→ **PROBLEM TO WORK ON**
Beginning at the first line of the material, output each line exactly until you reach and include the line containing "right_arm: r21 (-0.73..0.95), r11". Leave every picture out.

→ **DATA EXTRACTS**
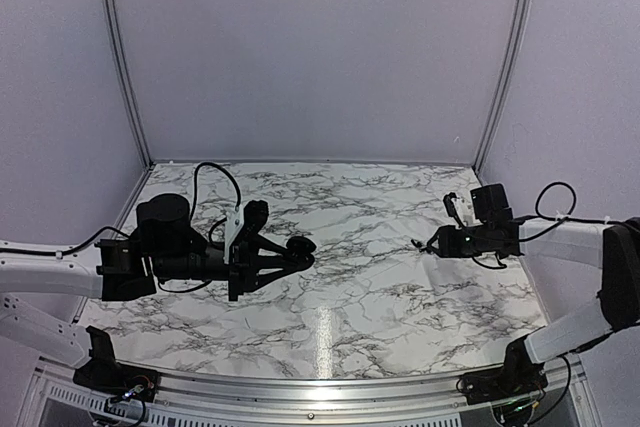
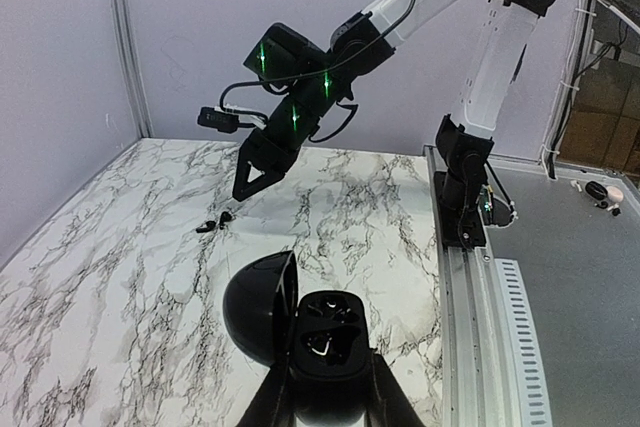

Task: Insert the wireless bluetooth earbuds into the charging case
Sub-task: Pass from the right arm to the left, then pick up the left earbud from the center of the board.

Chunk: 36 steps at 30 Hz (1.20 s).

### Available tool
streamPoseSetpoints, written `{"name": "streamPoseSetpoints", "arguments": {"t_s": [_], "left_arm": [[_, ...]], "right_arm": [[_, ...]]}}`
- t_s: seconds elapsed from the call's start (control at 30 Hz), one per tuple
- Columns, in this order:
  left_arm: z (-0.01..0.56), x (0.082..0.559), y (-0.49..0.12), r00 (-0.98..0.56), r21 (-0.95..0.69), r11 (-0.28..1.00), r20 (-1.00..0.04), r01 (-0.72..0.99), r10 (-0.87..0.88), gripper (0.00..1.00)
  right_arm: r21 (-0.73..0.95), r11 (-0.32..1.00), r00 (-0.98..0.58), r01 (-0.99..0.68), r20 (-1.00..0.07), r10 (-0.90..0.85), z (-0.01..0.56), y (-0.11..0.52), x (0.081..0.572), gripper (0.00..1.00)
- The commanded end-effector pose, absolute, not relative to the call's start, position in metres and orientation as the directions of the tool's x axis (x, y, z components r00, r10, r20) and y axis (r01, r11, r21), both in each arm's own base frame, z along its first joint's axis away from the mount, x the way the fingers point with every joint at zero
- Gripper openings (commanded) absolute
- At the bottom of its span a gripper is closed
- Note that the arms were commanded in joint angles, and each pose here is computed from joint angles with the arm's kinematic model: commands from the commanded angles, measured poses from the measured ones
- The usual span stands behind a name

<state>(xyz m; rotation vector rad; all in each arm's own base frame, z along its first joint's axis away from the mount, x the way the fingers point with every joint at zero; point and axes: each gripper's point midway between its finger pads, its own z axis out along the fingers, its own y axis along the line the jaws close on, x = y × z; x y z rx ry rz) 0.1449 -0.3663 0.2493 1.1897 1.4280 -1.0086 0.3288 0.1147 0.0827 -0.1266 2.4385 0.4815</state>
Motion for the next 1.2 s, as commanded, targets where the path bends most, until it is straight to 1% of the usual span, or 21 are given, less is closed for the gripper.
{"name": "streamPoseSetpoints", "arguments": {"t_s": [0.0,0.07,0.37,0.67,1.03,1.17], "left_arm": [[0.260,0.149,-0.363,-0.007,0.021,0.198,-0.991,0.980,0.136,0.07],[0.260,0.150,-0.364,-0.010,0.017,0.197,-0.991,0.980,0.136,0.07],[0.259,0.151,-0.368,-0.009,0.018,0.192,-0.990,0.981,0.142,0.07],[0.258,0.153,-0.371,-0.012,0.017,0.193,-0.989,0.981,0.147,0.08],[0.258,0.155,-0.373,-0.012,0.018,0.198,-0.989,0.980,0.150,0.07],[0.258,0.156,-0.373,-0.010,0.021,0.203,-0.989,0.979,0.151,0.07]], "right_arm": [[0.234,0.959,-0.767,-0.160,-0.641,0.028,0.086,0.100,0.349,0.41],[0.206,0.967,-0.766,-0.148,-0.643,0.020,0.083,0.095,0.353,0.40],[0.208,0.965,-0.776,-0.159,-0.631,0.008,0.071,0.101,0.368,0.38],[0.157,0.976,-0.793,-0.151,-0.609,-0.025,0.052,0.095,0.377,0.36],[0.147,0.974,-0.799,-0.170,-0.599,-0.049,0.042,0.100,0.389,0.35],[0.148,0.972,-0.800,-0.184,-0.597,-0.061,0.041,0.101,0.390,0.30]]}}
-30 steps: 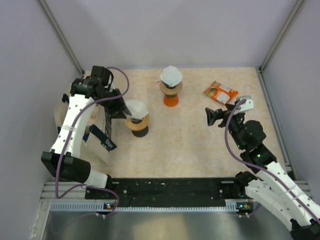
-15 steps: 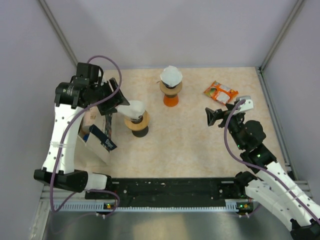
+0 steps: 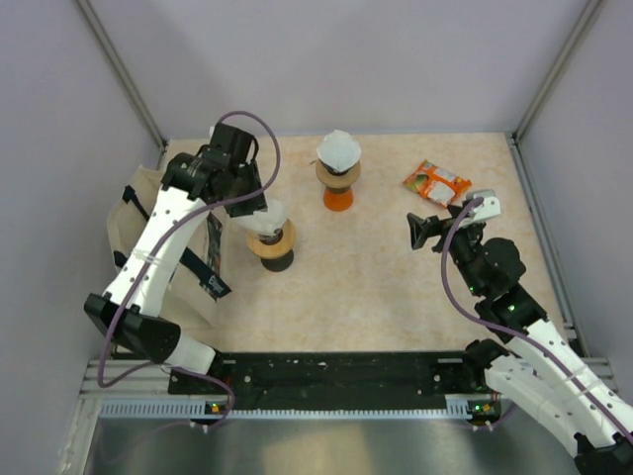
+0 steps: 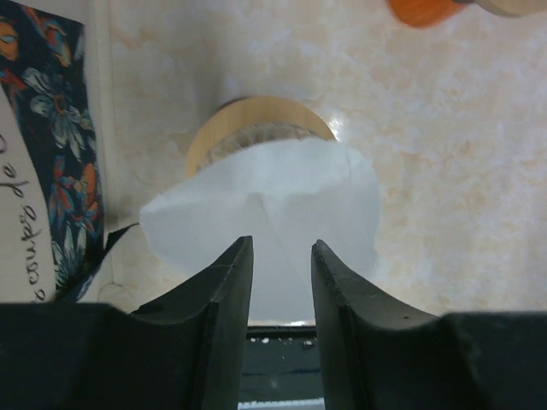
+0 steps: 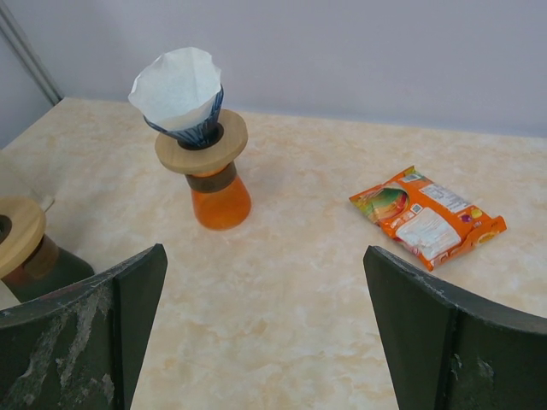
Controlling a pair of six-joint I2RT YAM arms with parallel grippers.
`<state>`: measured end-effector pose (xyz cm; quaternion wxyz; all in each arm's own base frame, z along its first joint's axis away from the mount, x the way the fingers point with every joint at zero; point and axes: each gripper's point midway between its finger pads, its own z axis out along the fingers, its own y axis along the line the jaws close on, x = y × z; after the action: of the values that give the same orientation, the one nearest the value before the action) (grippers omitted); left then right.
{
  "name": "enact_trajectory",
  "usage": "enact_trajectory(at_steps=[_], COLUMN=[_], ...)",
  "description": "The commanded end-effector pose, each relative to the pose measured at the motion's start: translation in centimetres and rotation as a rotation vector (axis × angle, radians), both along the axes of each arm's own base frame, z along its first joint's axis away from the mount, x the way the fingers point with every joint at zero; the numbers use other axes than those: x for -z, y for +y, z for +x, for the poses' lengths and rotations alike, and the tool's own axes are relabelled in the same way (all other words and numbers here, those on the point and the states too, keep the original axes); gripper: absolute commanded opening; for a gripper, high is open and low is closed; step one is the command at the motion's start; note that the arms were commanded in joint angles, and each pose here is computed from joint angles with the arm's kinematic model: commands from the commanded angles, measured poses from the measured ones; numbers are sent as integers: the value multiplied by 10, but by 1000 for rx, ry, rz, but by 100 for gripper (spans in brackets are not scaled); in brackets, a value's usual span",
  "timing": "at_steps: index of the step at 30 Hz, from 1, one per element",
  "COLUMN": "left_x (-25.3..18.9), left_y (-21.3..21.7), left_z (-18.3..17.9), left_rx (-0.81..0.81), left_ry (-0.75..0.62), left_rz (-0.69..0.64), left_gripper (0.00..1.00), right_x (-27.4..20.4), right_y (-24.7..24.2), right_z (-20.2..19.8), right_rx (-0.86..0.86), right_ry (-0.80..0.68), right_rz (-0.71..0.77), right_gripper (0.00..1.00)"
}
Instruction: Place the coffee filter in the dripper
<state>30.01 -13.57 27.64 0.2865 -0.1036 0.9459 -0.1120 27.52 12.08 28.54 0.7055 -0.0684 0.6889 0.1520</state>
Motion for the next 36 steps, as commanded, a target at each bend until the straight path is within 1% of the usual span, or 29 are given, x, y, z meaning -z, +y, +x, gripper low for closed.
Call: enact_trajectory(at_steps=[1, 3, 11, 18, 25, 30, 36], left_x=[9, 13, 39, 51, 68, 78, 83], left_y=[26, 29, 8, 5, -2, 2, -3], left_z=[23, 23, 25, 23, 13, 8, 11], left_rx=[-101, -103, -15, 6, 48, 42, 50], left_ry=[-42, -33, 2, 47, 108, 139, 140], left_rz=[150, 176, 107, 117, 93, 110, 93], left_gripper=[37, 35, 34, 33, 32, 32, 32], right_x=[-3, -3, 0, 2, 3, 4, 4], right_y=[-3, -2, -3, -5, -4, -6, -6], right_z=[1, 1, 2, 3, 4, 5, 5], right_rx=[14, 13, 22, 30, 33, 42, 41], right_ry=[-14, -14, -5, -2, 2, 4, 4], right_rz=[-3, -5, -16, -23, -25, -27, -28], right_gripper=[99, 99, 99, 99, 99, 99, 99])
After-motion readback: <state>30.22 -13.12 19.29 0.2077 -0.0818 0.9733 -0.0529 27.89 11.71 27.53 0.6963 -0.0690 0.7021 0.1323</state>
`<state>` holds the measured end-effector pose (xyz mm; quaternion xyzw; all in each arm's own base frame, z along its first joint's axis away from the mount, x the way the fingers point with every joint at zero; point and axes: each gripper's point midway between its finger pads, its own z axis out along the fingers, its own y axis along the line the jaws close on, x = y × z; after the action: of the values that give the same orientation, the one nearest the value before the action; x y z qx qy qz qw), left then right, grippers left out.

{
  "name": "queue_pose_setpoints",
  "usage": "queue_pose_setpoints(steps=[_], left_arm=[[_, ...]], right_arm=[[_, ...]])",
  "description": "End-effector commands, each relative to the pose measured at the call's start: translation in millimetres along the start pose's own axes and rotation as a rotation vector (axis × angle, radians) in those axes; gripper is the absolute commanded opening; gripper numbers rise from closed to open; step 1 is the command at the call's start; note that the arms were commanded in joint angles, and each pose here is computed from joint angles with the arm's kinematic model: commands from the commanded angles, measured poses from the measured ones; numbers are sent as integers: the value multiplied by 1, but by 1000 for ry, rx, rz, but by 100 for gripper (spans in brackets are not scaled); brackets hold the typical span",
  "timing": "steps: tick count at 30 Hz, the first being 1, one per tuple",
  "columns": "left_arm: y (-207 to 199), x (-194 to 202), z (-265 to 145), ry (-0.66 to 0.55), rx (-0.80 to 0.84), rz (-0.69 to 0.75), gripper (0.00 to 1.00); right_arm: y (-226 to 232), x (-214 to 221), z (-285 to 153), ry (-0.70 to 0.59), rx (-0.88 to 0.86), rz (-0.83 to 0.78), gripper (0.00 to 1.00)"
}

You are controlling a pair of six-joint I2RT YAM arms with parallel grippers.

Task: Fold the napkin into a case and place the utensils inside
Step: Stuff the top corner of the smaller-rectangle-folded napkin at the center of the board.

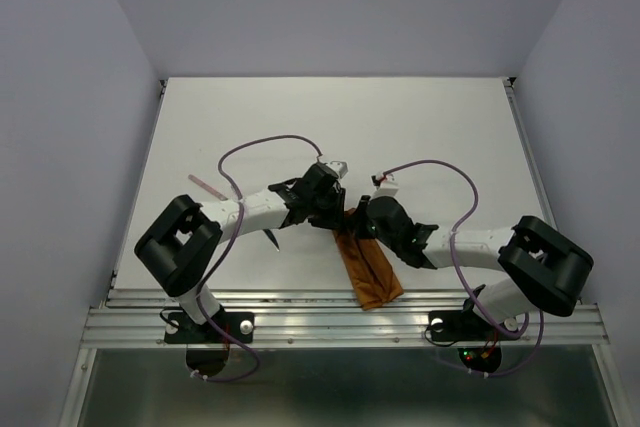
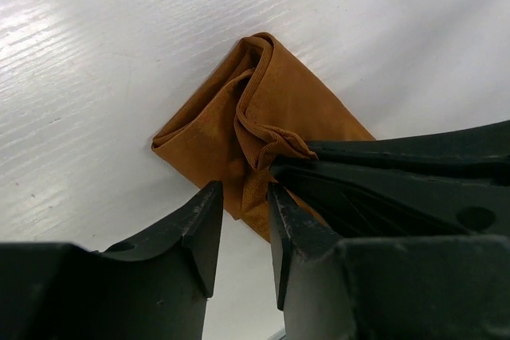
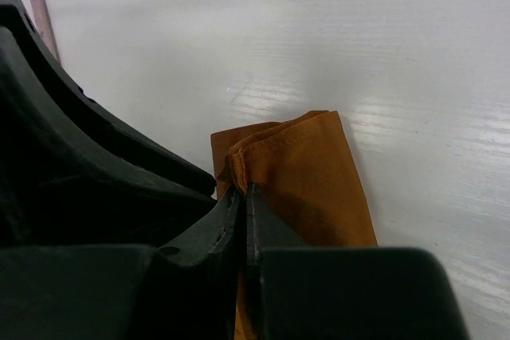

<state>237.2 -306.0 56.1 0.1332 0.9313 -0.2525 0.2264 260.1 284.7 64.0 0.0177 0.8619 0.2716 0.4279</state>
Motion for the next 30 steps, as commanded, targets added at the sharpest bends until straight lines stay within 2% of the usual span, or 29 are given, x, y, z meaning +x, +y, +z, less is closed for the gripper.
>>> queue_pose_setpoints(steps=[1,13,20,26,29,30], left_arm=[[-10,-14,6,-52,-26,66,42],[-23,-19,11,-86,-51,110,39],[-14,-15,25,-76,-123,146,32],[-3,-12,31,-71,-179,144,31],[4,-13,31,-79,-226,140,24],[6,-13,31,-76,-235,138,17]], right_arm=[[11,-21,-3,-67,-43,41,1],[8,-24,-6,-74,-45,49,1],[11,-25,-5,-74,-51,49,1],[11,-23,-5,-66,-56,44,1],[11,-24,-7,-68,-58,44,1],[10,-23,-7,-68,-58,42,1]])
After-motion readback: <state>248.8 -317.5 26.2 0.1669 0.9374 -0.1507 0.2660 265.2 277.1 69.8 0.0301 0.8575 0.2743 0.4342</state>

→ **ANSWER SECTION**
Task: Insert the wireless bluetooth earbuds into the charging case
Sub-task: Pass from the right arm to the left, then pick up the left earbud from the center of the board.

Chunk: 36 steps at 30 Hz (1.20 s).

### Available tool
streamPoseSetpoints, written `{"name": "streamPoseSetpoints", "arguments": {"t_s": [_], "left_arm": [[_, ...]], "right_arm": [[_, ...]]}}`
- t_s: seconds elapsed from the call's start (control at 30 Hz), one per tuple
- Columns, in this order:
  left_arm: z (-0.01..0.56), x (0.082..0.559), y (-0.49..0.12), r00 (-0.98..0.56), r21 (-0.95..0.69), r11 (-0.28..1.00), r20 (-1.00..0.04), r01 (-0.72..0.99), r10 (-0.87..0.88), gripper (0.00..1.00)
  right_arm: r21 (-0.73..0.95), r11 (-0.32..1.00), r00 (-0.98..0.58), r01 (-0.99..0.68), r20 (-1.00..0.07), r10 (-0.90..0.85), z (-0.01..0.56), y (-0.11..0.52), x (0.081..0.572), gripper (0.00..1.00)

There is no more output for this exercise.